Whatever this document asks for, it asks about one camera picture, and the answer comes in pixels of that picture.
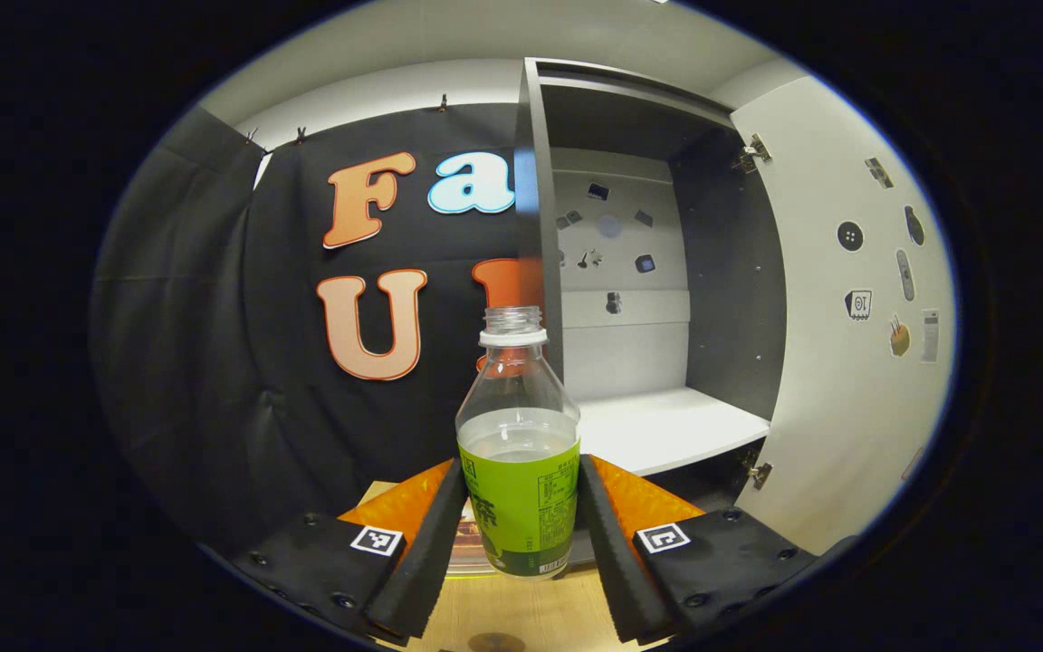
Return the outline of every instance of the orange letter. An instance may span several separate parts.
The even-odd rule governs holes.
[[[413,371],[421,358],[421,329],[417,323],[417,292],[429,282],[419,269],[386,271],[377,280],[388,294],[393,320],[393,347],[388,353],[369,353],[360,341],[357,297],[365,291],[359,276],[326,277],[316,285],[316,296],[324,301],[328,349],[333,360],[349,375],[365,381],[394,381]]]
[[[386,170],[409,174],[416,167],[413,155],[401,152],[336,170],[328,177],[336,187],[336,197],[333,199],[333,227],[324,234],[324,248],[335,249],[375,236],[381,231],[381,220],[369,217],[368,202],[377,202],[380,210],[388,210],[396,201],[396,177]],[[368,183],[368,177],[378,172],[385,174]]]
[[[533,288],[522,285],[522,264],[516,258],[495,258],[472,265],[472,277],[485,289],[485,308],[538,306]],[[485,366],[485,356],[477,360],[477,370]]]

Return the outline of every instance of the white ceiling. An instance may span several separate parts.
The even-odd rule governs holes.
[[[265,53],[200,103],[237,124],[340,79],[451,58],[574,58],[706,95],[777,56],[675,1],[373,0]]]

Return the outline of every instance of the orange letter f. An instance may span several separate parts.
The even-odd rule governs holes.
[[[336,197],[333,202],[333,227],[324,234],[324,248],[335,249],[344,244],[359,243],[381,232],[381,220],[368,215],[368,202],[377,202],[380,210],[388,210],[396,201],[396,177],[388,171],[409,174],[416,167],[413,155],[401,152],[337,170],[328,177],[328,182],[336,188]],[[378,172],[385,174],[368,183],[368,178]]]

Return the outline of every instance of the barcode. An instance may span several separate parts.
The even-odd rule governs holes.
[[[923,355],[920,362],[935,363],[940,356],[940,313],[923,311]]]
[[[571,559],[571,553],[564,554],[564,556],[558,561],[551,561],[550,564],[542,564],[538,566],[538,573],[550,573],[554,569],[559,569],[566,564],[566,561]]]

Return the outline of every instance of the green bottle label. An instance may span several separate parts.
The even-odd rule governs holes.
[[[566,564],[579,446],[533,462],[495,462],[458,444],[485,556],[502,573],[532,577]]]

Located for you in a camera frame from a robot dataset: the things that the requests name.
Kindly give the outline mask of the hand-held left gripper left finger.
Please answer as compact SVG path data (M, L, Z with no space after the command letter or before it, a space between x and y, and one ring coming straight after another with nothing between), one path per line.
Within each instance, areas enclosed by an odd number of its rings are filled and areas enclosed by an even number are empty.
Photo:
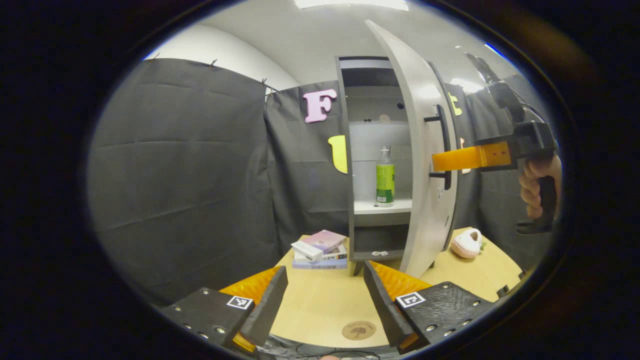
M220 290L201 287L158 311L208 344L254 357L270 335L288 284L286 267L275 266Z

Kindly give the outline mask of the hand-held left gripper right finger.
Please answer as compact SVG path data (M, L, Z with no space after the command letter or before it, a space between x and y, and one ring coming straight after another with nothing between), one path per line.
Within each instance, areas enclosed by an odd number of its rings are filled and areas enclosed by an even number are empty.
M453 282L428 284L372 260L364 262L363 279L388 343L400 354L452 337L494 304Z

* Exercise brief
Give back the full data exactly as it reads, but drop the pictures.

* Answer for this exercise
Whatever this document asks for, it asks about one camera picture, and the answer comes in pixels of that picture.
Return the outline of every instance of the orange letter. An instance may span several separate parts.
The even-odd rule governs holes.
[[[413,371],[421,358],[421,329],[417,323],[417,292],[429,282],[419,269],[386,271],[377,280],[388,294],[393,320],[393,347],[388,353],[369,353],[360,341],[357,297],[365,291],[359,276],[326,277],[316,285],[316,296],[324,301],[328,349],[333,360],[349,375],[365,381],[394,381]]]
[[[386,170],[409,174],[416,167],[413,155],[401,152],[336,170],[328,177],[336,187],[336,197],[333,199],[333,227],[324,234],[324,248],[335,249],[375,236],[381,231],[381,220],[369,217],[368,202],[377,202],[380,210],[388,210],[396,201],[396,177]],[[368,183],[368,177],[378,172],[385,174]]]
[[[533,288],[522,285],[522,264],[516,258],[495,258],[472,265],[472,277],[485,289],[485,308],[538,306]],[[485,366],[485,356],[477,360],[477,370]]]

Return the outline of every instance of the white ceiling. An instance may span several separate parts.
The even-odd rule governs holes.
[[[265,53],[200,103],[237,124],[340,79],[451,58],[574,58],[706,95],[777,56],[675,1],[373,0]]]

Return the outline of every instance of the orange letter f. An instance may span several separate parts.
The even-odd rule governs holes.
[[[336,197],[333,202],[333,227],[324,234],[324,248],[335,249],[344,244],[359,243],[381,232],[381,220],[368,215],[368,202],[377,202],[380,210],[388,210],[396,201],[396,177],[388,171],[409,174],[416,167],[413,155],[401,152],[337,170],[328,177],[328,182],[336,188]],[[378,172],[385,174],[368,183],[368,178]]]

Return the outline of every instance of the barcode. An instance may span several separate parts.
The even-odd rule governs holes.
[[[923,355],[920,362],[935,363],[940,356],[940,313],[923,311]]]
[[[571,559],[571,553],[564,554],[564,556],[558,561],[551,561],[550,564],[542,564],[538,566],[538,573],[550,573],[554,569],[559,569],[566,564],[566,561]]]

Return the outline of every instance of the green bottle label. An instance may span several separate parts.
The even-odd rule governs holes.
[[[566,564],[579,446],[533,462],[495,462],[458,444],[485,556],[502,573],[532,577]]]

Located for you in a camera frame from a robot dataset: the things that the requests name.
Kindly give the outline mask of the hand-held left gripper left finger.
Please answer as compact SVG path data (M, L, Z with no space after the command letter or before it, a space between x and y, and one ring coming straight after another with nothing between), one path per line.
Within each instance, areas enclosed by an odd number of its rings are filled and areas enclosed by an even number are empty.
Photo:
M220 290L201 287L158 311L208 344L254 357L270 335L288 284L286 267L275 266Z

Kindly give the outline mask of the hand-held left gripper right finger.
Please answer as compact SVG path data (M, L, Z with no space after the command letter or before it, a space between x and y, and one ring coming straight after another with nothing between), one path per line.
Within each instance, areas enclosed by an odd number of its rings are filled and areas enclosed by an even number are empty.
M453 282L428 284L372 260L364 262L363 279L388 343L400 354L452 337L494 304Z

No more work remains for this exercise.